Writing is a poor form of language communication now. We have these things called computers. There is ZERO use for physical writing. ALL business is conducted via the computer. No, kids should not waste their time on a useless skill.

Born '84.
I can read that sentence.

kek

A question to you burgers that can't read cursive.

Don't you need to take large amounts of notes, like when I was in School I would fill at least 2 pages of AA size paper per class. Cursive is kinda a must since it's faster.

haha, you mean how does a Z, look like pic related.

THOSE ARE GOOD NIBS. I USE HUNT SPEEDBALL BRAND, MYSELF.

>jewgle
>friend

>almost everyone signs thier name in cursive

lol

Signatures are for faggots

>born 86
We're birth year bros, bro! How can other years even compete?
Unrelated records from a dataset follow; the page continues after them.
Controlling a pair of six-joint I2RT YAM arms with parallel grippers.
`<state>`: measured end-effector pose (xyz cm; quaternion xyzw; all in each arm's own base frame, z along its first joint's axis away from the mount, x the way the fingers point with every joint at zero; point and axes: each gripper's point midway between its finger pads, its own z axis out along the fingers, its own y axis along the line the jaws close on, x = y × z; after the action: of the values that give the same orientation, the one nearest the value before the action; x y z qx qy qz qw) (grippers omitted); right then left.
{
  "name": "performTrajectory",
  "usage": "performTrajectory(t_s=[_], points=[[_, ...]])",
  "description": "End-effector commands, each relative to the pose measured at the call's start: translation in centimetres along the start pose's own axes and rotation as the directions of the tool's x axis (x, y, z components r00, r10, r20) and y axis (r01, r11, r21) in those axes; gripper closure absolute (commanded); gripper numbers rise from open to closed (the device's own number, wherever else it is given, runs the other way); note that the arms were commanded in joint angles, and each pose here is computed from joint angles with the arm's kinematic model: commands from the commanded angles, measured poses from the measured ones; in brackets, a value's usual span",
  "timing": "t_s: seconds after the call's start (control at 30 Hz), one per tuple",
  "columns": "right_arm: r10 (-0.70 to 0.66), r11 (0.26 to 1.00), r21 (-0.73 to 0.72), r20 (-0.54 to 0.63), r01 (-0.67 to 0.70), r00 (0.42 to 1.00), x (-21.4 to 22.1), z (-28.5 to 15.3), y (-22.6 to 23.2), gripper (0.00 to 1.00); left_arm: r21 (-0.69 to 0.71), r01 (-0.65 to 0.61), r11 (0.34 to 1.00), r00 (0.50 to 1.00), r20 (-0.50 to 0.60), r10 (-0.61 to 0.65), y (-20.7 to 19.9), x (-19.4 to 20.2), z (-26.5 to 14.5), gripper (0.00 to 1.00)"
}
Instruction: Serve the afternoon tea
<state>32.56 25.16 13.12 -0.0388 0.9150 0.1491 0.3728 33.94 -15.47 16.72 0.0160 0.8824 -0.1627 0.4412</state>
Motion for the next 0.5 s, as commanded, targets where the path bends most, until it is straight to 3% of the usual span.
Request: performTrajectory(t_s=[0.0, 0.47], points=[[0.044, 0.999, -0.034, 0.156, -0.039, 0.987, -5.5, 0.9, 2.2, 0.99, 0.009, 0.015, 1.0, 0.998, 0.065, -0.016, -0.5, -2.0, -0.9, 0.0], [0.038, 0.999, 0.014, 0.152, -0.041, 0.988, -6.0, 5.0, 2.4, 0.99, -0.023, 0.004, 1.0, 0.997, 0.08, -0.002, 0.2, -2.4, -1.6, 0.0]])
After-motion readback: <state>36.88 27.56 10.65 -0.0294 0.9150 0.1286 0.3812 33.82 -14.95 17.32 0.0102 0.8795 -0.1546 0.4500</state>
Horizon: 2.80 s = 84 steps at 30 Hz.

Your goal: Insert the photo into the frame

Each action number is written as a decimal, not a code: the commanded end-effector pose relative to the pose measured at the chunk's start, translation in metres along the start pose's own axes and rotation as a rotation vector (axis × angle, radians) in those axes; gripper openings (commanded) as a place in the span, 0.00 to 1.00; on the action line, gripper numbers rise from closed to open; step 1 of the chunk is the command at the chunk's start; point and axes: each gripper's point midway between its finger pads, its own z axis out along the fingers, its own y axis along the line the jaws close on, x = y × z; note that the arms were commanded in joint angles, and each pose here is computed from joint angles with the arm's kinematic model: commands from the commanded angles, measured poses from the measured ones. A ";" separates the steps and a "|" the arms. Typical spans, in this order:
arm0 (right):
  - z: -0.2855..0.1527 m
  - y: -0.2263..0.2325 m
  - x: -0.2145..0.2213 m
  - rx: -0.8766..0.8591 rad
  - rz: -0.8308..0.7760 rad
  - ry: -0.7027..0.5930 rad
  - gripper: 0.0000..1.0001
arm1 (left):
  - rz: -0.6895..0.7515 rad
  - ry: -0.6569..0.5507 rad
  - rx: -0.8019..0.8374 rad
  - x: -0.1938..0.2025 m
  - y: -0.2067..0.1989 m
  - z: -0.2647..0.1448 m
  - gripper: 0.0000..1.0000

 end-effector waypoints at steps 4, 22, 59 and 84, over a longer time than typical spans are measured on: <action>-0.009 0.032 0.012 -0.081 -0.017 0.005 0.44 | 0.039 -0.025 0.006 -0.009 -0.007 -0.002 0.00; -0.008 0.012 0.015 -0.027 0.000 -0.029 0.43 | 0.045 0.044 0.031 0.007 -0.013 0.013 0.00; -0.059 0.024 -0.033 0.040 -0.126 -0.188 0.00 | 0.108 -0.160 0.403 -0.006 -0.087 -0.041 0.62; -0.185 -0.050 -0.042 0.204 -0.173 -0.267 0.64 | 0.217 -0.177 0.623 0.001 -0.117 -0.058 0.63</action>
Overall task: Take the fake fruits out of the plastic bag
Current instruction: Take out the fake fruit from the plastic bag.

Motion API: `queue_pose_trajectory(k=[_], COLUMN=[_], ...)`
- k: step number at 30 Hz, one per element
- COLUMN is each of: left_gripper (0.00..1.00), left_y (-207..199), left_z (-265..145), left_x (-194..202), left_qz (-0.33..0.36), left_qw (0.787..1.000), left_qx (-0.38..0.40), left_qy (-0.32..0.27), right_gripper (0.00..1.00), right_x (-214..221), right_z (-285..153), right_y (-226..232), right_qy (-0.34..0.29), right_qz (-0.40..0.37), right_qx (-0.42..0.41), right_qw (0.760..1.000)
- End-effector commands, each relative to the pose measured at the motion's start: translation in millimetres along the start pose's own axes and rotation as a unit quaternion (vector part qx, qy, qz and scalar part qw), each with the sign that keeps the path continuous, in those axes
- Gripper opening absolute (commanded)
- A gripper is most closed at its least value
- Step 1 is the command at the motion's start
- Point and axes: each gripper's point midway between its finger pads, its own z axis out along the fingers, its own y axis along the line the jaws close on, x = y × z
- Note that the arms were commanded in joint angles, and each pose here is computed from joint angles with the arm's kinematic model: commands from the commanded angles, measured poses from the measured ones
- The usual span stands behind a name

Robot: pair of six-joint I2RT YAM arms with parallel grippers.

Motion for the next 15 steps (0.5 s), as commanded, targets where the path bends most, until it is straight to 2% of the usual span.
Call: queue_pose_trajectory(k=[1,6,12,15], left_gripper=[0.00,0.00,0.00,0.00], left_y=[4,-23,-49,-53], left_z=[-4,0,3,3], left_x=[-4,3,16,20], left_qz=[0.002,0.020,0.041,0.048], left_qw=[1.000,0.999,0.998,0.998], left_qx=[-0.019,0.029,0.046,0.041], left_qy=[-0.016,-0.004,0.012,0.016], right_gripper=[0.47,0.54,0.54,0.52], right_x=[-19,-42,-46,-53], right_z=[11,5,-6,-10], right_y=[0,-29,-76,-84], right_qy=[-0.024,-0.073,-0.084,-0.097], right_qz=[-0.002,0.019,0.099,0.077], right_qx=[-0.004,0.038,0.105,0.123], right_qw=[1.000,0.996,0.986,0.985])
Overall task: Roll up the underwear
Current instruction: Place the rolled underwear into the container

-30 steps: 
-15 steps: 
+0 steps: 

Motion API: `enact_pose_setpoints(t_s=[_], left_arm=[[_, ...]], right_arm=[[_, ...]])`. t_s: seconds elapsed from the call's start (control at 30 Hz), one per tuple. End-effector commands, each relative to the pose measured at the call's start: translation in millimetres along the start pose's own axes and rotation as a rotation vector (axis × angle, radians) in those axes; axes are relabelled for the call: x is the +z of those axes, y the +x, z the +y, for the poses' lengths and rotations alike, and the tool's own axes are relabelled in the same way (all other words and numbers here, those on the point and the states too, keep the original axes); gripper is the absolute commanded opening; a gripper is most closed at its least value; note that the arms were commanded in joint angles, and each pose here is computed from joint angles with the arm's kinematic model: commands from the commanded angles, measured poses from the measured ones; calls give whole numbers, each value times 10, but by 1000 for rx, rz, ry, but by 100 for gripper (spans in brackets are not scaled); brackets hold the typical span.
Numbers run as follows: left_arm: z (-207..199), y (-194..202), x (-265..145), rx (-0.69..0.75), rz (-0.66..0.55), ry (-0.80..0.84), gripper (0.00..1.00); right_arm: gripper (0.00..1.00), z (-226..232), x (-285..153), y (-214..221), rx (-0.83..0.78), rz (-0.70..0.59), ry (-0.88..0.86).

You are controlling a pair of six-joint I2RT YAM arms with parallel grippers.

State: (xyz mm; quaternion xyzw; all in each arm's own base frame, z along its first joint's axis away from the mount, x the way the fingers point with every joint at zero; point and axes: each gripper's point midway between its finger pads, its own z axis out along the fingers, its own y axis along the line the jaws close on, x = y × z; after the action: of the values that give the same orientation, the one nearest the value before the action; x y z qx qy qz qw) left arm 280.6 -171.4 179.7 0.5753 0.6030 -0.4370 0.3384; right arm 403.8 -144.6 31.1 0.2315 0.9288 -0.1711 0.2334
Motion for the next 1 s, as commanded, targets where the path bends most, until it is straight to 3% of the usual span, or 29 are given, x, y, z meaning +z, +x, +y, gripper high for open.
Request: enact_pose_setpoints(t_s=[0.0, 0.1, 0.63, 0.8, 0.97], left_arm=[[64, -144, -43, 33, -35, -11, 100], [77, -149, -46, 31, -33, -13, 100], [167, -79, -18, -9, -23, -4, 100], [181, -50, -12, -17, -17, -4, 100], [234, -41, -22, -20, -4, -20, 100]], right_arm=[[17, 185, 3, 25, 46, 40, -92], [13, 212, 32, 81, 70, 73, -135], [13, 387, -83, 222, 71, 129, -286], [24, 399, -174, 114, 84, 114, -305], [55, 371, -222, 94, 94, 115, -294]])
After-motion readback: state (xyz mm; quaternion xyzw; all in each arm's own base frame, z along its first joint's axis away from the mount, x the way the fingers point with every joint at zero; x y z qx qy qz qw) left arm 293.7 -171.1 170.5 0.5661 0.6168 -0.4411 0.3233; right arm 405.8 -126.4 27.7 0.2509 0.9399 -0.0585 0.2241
Fun fact: the cursive "z" derives from the Scottish letter "yogh." Yogh makes a "y" sound, but when the printing press was introduced to Scotland, most printers substituted "yogh" for "z" because they look similar.

It is for this reason that the Scottish surname "MacKenzie" is pronounced with a "z" instead of its original pronunciation "Mak-en-yee."

Ouch

...

Went to Catholic school. '93 here. They made us write in cursive. Now, I kinda write in a mix of it, but often write down notes just cursive.

I like it a lot. Learning Russian helped

Just type them, unless you're poor or something. Even people who can write cursive "fast" barely hit 50WPM, and an idiot can type faster than that. Anyone with some practice can easily hit 100WPM typing.

How can you not read cursive? It's closer to the print language you and I are typing in versus Japanese.

>constitution written in cursive
>dumb fuck on jury can't read it
ON JURY
CAN'T READ CONSTITUTION ohhh fuck me REEEEEEEEEEEEE

Not very well. I don't have all of the cursive alphabet memorized. I usually just write my name in it. Sometimes I write in cursive to people I know can't read cursive just to be a dick.